How to arrive at CapRate for Performing Notes
6 Replies
Ray Trounday
from San Bruno, California
posted about 1 year ago
I would like to arrive at CapRate for performing note investments. Is it simply the annualized interest income of the borrower payment divided by the market value? Please advise.
Thanks,
Ray
Dan Deppen
from Erie, Colorado
replied about 1 year ago
I look at yield to maturity, factoring in monthly servicing costs.
Don Konipol
Lender from The Woodlands, TX
replied about 1 year ago
Cap rate is a term referring to an annualized return from rental income for a real property investment.

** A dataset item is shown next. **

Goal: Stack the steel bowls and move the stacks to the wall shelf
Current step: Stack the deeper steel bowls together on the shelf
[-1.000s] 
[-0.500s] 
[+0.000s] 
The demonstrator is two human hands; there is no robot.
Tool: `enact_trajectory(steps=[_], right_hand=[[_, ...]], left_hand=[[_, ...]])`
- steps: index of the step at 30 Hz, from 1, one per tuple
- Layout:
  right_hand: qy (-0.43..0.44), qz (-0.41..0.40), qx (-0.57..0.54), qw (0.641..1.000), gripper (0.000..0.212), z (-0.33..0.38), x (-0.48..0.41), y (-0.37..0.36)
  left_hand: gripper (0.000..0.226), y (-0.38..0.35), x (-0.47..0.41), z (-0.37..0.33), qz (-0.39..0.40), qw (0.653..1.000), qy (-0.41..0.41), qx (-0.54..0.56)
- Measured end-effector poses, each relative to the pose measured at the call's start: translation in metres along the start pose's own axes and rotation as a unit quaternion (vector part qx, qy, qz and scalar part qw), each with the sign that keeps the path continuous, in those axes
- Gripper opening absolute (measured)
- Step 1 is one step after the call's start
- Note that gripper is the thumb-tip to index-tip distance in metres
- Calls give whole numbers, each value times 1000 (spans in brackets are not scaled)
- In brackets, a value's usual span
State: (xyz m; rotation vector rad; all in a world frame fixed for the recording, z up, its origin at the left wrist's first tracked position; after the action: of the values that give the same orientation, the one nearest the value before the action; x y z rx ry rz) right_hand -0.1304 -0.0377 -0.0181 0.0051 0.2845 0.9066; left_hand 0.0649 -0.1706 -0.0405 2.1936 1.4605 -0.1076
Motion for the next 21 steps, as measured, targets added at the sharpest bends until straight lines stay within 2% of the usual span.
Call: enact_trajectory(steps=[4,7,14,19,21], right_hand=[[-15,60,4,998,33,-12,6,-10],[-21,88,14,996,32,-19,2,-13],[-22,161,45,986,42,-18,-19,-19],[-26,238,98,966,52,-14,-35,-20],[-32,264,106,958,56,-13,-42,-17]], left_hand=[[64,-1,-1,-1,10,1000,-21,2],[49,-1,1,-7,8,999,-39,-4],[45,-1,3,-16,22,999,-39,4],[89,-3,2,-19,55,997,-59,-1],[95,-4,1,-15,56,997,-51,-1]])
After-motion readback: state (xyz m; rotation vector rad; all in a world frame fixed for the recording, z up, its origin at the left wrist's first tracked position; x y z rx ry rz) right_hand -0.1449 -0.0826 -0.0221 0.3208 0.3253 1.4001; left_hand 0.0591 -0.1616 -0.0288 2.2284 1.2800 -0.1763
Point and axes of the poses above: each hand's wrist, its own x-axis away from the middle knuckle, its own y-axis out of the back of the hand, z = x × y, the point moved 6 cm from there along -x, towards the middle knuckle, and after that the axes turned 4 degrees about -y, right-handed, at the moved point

The somewhat equivalent for a note would be the effective yield. However, this may understate the return on investment If the note is paid off early, if principal payment reductions are made, or if the note has a balloon.
Ray Trounday
from San Bruno, California
replied about 1 year ago
@don konipol
Do you happen to have an Excel formula that incorporates note paid off early, principal payment reductions or balloon?
Thanks in advance,
Ray
Chris Seveney
Investor from Northern Virginia
replied about 1 year ago
Use XIRR and put payment amounts and dates and it will provide you the yield.
Mike Hartzog
Lender from Redmond, Washington
replied about 1 year ago
If the loan calls for regular monthly payments, the RATE() formula works well to produce an annualized yield.
=RATE(nper, pmt, pv) * 12
nper = Number of payments remaining
pmt = payment amount (you can also reduce this by your monthly servicing cost to get a more accurate yield)
pv = amount you paid for the loan, i.e., your cost basis
Dan Deppen
from Erie, Colorado
replied about 1 year ago
Originally posted by @Mike Hartzog :If the loan calls for regular monthly payments, the RATE() formula works well to produce an annualized yield.
=RATE(nper, pmt, pv) * 12nper = Number of payments remaining
pmt = payment amount (you can also reduce this by your monthly servicing cost to get a more accurate yield)
pv = amount you paid for the loan, i.e., your cost basis
This is what I do. I'll use (pmt-month servicing cost), and then I'll add fixed expenses to the PV (due diligence costs, recording fees, etc).